Elle devrait également intégrer dans ses raisonnements – et proposer des reformes – les principes de la comptabilité générale appliquée à toute entité économique (les administrations en sont aussi). Une telle application de la Comptabilité générale que préconise notre Think Tank ( voir nos propositions tes concrètes sur les reformes indispensables) permettrait une véritable comptabilité patrimoniale intégrant des inventaires valorisés - et les amortissements et provisions qui devraient les accompagner - et des Plans Pluriannuels de Gestion Patrimoniale décrivant les investissements, la maintenance, l'exploitation et les usages.

 

Nous aurions là des instruments permettant de juger de la pertinence des dépenses liées au patrimoine et l’opportunité – par une gestion active des biens et un arbitrage efficient entre investissement et fonctionnement – de traiter de l’un des principaux gisements d’économies dans la sphère publique.

 

Les effets sur la croissance et l’emploi

 

Dans une étude récente que nous avons présentée récemment, la Banque nationale de Belgique (BNB) rappelle l’existence de « multiplicateurs d’investissement » positifs, même si leurs effets varient en fonction de la période considérée, de la nature des investissements, du mode de financement et des réactions de la politique monétaire.
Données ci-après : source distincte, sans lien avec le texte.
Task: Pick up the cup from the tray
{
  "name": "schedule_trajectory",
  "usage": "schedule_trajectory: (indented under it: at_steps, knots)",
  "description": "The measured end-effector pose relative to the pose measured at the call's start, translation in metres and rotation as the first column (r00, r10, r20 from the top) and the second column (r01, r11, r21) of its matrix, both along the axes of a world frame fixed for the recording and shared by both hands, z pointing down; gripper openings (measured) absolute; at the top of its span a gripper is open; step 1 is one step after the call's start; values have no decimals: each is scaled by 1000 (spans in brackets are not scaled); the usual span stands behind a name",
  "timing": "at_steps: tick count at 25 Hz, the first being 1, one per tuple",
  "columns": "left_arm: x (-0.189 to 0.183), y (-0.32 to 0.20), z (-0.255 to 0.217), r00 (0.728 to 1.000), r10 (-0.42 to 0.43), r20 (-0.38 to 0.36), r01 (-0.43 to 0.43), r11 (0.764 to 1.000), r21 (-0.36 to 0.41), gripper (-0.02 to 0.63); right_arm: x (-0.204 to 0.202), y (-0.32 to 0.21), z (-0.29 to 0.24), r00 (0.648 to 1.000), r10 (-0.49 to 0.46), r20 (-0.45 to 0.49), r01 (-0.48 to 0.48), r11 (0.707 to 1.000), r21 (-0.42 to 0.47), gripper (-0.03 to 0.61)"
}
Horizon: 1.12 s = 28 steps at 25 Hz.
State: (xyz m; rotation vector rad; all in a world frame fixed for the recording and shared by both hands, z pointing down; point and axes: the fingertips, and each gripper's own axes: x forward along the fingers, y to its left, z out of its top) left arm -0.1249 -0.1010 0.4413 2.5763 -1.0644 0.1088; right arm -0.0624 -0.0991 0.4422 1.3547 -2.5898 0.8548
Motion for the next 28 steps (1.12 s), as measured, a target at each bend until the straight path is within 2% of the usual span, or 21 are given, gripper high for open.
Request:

A court terme, le financement par endettement aurait l’impact le plus favorable sur le PIB par rapport à d’autres alternatives (diminution de la consommation publique, relèvements des impôts sur le travail ou la consommation). En revanche, l’impact du mode de financement serait nettement moins important au bout de 10 ans. On peut citer aussi la note de l’AFEP qui traite de ces sujets.

 

Une réflexion, un débat...

 

Cette absence de débat sur la politique patrimoniale publique que devrait pourtant favoriser une Cour modernisée s’ouvrant sur les modalités de gestion et de comptabilité privées, est gravement préjudiciable au regain de croissance et de prospérité attendu pour le Pays.